▶ _WORK REQUIRED_
For the entries below, the expected answer is the line with "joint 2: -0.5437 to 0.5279", the line with "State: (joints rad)", and every line between them, exactly as written, and nothing more.
(Beginning of RECORDS PROVIDED)
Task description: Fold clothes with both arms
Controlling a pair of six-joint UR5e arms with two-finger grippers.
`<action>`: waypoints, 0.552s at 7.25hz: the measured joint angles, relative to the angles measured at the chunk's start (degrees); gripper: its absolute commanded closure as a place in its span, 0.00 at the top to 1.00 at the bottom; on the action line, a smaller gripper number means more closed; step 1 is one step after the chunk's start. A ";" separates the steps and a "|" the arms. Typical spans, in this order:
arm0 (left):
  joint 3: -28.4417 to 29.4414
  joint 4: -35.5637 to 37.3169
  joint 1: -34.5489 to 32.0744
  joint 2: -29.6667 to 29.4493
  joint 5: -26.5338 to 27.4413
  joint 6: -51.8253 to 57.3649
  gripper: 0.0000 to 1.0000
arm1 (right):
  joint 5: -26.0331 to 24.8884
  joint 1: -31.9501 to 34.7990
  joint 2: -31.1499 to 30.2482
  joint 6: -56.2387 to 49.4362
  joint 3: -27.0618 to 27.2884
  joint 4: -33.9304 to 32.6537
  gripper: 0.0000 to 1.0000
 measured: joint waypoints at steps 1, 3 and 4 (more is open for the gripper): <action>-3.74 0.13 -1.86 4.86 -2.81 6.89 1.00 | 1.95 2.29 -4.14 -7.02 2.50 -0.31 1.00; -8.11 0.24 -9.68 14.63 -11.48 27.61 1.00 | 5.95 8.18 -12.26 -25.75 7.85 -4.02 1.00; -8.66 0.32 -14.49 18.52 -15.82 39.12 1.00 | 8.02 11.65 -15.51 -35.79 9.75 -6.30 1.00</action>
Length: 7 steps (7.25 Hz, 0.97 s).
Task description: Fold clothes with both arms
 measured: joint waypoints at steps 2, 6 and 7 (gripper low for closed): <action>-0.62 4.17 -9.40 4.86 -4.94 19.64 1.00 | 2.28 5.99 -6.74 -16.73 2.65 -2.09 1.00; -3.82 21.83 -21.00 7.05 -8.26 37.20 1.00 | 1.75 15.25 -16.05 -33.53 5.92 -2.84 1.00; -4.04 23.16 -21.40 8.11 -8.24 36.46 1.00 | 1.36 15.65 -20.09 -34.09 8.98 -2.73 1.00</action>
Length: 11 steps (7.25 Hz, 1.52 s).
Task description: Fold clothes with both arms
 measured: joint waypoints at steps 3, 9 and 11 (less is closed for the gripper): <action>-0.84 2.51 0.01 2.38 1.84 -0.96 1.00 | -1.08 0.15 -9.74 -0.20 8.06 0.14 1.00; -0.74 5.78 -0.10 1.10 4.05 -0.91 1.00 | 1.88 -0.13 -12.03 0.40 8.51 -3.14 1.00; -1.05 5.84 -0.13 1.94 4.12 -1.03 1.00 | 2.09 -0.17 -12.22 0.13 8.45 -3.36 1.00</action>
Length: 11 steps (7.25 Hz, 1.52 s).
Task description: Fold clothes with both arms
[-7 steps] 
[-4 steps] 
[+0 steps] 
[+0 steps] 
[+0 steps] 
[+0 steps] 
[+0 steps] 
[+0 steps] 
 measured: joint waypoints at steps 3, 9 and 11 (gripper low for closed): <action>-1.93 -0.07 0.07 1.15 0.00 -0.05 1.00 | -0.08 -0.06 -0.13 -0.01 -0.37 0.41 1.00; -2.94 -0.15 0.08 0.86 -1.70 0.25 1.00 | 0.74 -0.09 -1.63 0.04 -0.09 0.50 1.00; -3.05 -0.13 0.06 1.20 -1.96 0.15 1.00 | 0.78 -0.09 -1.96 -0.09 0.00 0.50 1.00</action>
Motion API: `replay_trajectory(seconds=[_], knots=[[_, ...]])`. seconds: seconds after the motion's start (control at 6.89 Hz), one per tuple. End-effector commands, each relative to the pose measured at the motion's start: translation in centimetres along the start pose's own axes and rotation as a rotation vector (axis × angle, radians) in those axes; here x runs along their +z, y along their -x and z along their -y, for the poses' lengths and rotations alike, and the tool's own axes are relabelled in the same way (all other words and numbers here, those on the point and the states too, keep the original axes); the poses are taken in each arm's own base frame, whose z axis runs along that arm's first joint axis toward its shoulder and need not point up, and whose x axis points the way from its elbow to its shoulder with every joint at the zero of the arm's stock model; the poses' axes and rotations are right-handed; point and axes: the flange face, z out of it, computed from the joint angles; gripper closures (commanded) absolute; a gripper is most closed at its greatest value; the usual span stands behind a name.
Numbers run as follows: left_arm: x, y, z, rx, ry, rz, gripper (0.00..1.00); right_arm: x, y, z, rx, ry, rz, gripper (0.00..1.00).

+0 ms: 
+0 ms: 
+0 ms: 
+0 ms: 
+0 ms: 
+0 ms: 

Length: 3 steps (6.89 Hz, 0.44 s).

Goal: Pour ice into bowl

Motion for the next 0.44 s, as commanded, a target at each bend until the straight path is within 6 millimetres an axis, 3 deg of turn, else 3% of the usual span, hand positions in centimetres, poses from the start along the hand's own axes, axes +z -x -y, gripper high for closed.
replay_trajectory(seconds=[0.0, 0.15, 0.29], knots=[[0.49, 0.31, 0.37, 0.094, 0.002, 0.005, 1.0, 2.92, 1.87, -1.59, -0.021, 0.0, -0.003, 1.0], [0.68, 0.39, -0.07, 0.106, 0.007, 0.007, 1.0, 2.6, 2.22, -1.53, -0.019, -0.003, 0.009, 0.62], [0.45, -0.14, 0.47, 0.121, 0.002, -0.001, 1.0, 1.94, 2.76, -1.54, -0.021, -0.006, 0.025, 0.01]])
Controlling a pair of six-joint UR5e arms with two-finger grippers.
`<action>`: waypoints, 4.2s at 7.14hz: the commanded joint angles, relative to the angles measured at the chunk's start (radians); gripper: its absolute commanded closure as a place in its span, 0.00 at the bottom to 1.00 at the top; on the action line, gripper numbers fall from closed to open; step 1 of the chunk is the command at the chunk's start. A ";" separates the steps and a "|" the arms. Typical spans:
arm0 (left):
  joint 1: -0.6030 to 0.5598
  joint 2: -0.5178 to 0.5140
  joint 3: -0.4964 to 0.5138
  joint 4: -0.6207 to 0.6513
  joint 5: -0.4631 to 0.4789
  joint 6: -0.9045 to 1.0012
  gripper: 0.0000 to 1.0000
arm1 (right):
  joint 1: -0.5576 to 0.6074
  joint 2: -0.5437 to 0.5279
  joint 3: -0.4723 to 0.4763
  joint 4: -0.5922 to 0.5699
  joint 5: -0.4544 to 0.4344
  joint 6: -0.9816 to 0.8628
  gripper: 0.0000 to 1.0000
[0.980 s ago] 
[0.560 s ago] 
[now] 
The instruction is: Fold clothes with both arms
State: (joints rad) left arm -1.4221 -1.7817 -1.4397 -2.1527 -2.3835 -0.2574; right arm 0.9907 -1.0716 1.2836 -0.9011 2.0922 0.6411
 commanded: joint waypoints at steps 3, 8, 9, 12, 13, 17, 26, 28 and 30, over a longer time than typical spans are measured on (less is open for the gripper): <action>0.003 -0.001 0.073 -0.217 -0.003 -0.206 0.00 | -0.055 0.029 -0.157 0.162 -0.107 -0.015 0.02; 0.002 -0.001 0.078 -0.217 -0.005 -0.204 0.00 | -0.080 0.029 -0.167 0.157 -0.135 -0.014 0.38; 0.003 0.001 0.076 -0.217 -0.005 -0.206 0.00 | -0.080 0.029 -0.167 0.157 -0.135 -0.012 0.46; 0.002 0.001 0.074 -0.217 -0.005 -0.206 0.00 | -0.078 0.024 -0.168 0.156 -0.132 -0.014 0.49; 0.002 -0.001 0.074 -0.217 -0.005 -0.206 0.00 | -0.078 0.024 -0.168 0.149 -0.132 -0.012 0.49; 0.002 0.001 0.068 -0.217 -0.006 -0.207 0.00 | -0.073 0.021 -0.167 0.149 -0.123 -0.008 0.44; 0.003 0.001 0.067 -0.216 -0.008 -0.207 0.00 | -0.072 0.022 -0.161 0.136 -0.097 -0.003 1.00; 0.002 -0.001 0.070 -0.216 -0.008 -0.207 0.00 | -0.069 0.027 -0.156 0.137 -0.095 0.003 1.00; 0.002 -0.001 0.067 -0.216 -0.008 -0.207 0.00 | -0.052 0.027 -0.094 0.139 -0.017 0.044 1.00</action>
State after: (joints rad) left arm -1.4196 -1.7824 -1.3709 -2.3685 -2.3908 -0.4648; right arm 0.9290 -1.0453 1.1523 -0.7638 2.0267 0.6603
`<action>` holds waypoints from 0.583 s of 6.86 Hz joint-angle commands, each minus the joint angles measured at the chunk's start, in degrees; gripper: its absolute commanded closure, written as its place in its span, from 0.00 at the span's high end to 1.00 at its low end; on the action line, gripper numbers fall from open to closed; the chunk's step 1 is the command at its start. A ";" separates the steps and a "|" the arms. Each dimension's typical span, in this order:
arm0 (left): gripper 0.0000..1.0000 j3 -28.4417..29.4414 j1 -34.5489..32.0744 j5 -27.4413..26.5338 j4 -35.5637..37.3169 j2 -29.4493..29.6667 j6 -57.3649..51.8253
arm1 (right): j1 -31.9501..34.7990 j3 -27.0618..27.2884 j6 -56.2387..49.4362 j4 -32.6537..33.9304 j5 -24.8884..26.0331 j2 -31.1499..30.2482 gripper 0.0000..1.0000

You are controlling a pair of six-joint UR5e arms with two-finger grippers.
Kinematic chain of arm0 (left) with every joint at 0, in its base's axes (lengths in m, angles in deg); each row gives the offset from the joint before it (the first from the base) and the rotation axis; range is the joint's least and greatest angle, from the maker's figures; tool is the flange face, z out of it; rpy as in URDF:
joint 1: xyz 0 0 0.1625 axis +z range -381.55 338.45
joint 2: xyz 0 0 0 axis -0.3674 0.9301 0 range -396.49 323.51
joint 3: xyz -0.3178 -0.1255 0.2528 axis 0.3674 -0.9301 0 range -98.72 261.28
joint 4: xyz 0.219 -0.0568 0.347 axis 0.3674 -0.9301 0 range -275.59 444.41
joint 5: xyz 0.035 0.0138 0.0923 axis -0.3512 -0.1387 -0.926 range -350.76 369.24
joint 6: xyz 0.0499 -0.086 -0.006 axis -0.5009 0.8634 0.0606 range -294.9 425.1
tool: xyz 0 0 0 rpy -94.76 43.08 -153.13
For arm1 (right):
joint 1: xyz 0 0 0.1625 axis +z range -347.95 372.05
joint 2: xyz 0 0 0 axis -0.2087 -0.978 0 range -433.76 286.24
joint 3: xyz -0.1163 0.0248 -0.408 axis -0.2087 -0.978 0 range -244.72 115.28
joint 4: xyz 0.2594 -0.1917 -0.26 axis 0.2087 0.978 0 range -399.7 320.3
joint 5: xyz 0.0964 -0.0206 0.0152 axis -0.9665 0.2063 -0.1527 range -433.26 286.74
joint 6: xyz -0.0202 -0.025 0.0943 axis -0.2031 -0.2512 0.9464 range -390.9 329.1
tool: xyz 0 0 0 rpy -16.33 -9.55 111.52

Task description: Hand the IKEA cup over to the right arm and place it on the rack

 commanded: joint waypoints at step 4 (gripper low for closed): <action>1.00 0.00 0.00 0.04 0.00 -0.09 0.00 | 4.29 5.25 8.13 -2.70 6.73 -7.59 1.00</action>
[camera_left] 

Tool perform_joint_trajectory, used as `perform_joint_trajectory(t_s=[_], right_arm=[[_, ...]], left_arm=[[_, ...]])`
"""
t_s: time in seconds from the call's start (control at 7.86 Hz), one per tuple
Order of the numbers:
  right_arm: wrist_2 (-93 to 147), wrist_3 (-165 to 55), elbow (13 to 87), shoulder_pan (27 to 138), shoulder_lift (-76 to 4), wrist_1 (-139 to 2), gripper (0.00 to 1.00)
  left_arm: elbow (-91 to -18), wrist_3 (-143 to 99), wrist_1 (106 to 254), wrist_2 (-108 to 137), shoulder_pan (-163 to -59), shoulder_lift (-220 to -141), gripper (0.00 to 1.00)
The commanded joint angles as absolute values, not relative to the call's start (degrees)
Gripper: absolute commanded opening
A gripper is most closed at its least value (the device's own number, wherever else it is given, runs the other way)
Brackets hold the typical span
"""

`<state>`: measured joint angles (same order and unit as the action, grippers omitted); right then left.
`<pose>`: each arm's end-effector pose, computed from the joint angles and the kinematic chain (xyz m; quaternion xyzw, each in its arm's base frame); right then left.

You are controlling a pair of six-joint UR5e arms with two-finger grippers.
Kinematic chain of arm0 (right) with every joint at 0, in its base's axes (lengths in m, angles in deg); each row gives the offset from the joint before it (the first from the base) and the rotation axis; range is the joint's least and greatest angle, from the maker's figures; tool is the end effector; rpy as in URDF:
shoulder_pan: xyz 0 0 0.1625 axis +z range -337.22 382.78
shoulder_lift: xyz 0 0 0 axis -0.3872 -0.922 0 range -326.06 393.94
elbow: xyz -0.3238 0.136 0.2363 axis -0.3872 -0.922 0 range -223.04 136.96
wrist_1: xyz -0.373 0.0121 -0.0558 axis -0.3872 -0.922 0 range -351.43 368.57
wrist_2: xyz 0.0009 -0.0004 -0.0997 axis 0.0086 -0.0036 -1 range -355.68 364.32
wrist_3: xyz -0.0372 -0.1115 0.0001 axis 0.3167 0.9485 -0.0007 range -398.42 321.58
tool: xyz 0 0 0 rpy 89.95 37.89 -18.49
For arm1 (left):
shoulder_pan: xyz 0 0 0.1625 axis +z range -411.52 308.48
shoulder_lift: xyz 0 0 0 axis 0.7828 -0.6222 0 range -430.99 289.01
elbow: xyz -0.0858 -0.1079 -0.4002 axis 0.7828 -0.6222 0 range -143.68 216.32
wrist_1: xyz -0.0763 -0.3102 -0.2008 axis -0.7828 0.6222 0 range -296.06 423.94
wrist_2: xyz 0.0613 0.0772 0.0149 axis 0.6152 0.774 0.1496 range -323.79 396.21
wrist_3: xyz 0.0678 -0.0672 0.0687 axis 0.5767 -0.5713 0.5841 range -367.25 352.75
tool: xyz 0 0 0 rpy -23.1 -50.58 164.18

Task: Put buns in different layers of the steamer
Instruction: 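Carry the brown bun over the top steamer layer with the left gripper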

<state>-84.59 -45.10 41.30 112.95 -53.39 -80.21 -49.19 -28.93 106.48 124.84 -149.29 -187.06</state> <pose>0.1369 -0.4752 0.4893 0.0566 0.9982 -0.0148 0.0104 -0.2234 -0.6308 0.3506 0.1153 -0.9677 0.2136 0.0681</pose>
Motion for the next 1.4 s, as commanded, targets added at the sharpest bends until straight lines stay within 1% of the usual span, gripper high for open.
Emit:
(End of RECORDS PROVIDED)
▶ _ANSWER BOX_
  joint 2: -0.5437 to 0.5279
  joint 3: -0.4723 to 0.4763
  joint 4: -0.5922 to 0.5699
  joint 5: -0.4544 to 0.4344
  joint 6: -0.9816 to 0.8628
  gripper: 0.0000 to 1.0000
[0.980 s ago] 
[0.560 s ago] 
[now] 
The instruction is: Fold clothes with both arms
State: (joints rad) left arm -1.4221 -1.7817 -1.4397 -2.1527 -2.3835 -0.2574; right arm 0.9907 -1.0716 1.2836 -0.9011 2.0922 0.6411

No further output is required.